On this occasion, the Boks struggled to blend all of these ingredients to produce the necessary cocktail.
There were times when their set piece fired or when they crossed the gainline, only to lose the ball in a subsequent phase via a knock on or turnover. There were also instances were they kicked well and put the English under pressure in the air, but too many where poor defence and ill-discipline allowed England to make easy metres on the counter-attack.
The weather must be taken into account, as the steady rain and swirling wind made it a difficult evening for the kickers. Before Toby Flood went off with an injury, he pushed two goal attempts wide. Morne Steyn’s wayward form with the boot also continued, with the South Africa flyhalf missing three goal attempts from six.
There was never an instant when the Boks looked in control, and this must be a concern for the coaching staff. It was also worrying to see the suspect decision-making when the ball did emerge from the set piece or the ruck. At times, the Bok halfbacks looked absolutely clueless.
Francois Hougaard produced a mixed bag on the tactical kicking front, and his service from the ruck base wasn’t nearly sharp enough.
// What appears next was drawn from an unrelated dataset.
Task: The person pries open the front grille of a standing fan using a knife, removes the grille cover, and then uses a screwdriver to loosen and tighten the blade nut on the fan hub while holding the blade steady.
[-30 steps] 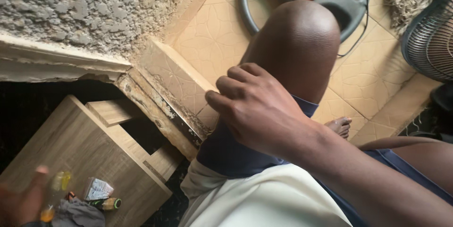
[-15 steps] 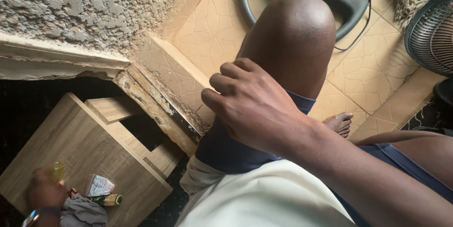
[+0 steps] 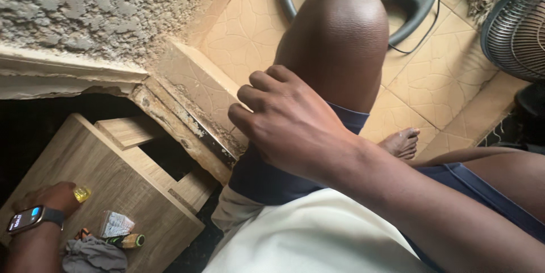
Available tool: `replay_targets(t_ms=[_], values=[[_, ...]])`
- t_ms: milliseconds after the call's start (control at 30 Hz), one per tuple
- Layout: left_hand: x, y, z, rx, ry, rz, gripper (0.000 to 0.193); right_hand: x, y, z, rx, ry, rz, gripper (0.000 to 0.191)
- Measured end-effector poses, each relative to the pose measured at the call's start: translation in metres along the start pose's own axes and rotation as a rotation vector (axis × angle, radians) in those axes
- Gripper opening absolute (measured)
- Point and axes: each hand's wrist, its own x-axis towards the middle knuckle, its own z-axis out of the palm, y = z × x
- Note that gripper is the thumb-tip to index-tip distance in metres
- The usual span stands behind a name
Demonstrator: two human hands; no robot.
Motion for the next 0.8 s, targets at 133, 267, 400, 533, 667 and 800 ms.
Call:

Too many times a pass would find the turf instead of a pair of South African hands.
Steyn was also guilty of compromising the momentum with some odd decisions to run down the blindside, especially in the first half when the Boks didn’t have a great deal of possession or territory.
The Bok backline as a whole looked static, which was partially down to the failure to lay a platform up front, but also down too plain indecisiveness.
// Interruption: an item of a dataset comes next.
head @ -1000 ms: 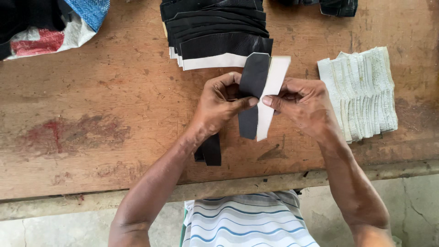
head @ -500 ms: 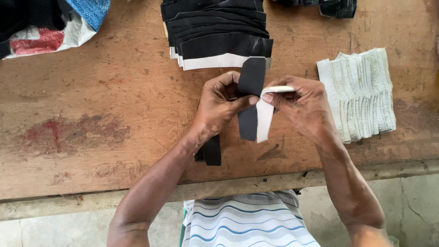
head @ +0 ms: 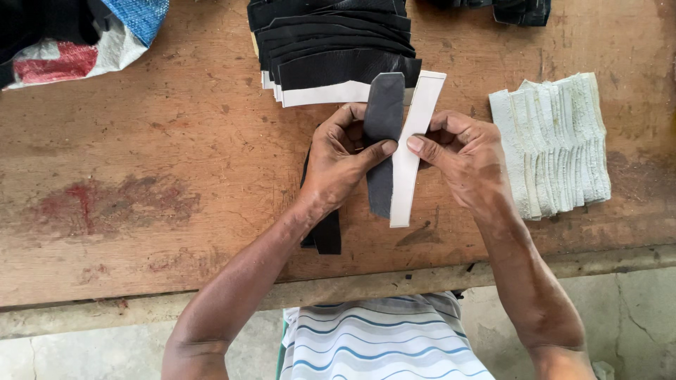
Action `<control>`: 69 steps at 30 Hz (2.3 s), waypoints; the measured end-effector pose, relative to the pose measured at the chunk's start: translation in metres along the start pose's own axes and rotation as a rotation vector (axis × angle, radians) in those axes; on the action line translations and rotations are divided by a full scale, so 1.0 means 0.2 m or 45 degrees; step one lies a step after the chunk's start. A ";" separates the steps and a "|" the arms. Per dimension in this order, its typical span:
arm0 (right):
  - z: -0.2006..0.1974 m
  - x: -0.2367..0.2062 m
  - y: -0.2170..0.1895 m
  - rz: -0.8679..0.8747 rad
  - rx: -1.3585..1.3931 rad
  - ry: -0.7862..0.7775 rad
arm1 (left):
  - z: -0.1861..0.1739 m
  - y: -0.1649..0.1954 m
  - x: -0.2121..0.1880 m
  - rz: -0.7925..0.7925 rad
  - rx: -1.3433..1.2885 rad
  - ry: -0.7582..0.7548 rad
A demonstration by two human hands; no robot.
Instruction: The person repeatedly picks a black rubber piece and a white fabric strip, aligns them edge-to-edge, and presses them together by hand. The person handles the pieces one at a time, flips them to check alignment, and places the joined pair back on the table.
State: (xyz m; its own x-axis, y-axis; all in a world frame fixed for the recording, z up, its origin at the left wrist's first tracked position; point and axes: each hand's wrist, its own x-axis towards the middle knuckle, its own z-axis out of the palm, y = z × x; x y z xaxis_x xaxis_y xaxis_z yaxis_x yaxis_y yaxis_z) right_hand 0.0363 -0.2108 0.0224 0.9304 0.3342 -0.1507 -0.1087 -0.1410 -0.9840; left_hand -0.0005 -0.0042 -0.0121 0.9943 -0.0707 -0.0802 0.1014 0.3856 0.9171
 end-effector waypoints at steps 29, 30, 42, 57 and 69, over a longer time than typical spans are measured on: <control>0.01 0.03 -0.09 0.063 -0.320 -0.002 | 0.00 0.02 0.01 -0.085 0.026 0.004; 0.01 0.03 -0.08 0.073 -0.308 0.001 | 0.00 0.01 0.01 -0.094 0.018 0.009; 0.01 0.03 -0.03 0.152 -0.181 -0.020 | 0.01 0.01 0.02 -0.050 0.221 -0.001; -0.03 0.01 0.01 0.037 -0.099 0.019 | 0.00 -0.02 0.02 -0.181 -0.067 -0.013; -0.04 0.02 0.02 0.020 -0.144 0.016 | 0.02 0.03 0.01 -0.089 0.203 -0.036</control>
State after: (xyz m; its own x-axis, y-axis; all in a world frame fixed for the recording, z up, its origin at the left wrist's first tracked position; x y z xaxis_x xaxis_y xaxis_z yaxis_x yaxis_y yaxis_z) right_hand 0.0415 -0.2170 0.0189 0.9332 0.3196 -0.1643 -0.0840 -0.2506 -0.9645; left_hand 0.0016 -0.0057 -0.0063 0.9834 -0.1188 -0.1372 0.1616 0.2282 0.9601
England competed well at the breakdowns and were clearly the more aggressive of the two teams at the collisions. They impeded one time too many in this area, however, and captain Dylan Hartley was yellow carded at an important time of the second half.
This allowed the Boks to fight back, and it would be another error (an England player shooting out of defensive alignment) that allowed the hosts to capitalise through a JP Pietersen try in the 62nd minute.
England would level the scores 10 minutes later, leaving the game in the balance as full time approached. The Boks rightly looked to play the game down in England territory during this period. The crowd booed as a series of kicks were aimed at the England back three, but what it ensured was that the Boks stayed in sight of a late winner.
Fittingly, the Boks blew another couple of chances in the last five minutes. A drop-goal attempt by Steyn sailed wide and a subsequent sequence of Bok ball-carries culminated in a penalty for England, the visitors’ determination at the breakdown again providing them with an edge.
If the Boks were too inconsistent to be anything by disappointing, England were just as erratic. The game ended in anticlimax with Owen Farrell’s ugly drop-goal attempt skidding beyond the dead ball line. The game ended with the scores level, and it could be said it was a game neither team deserved to win.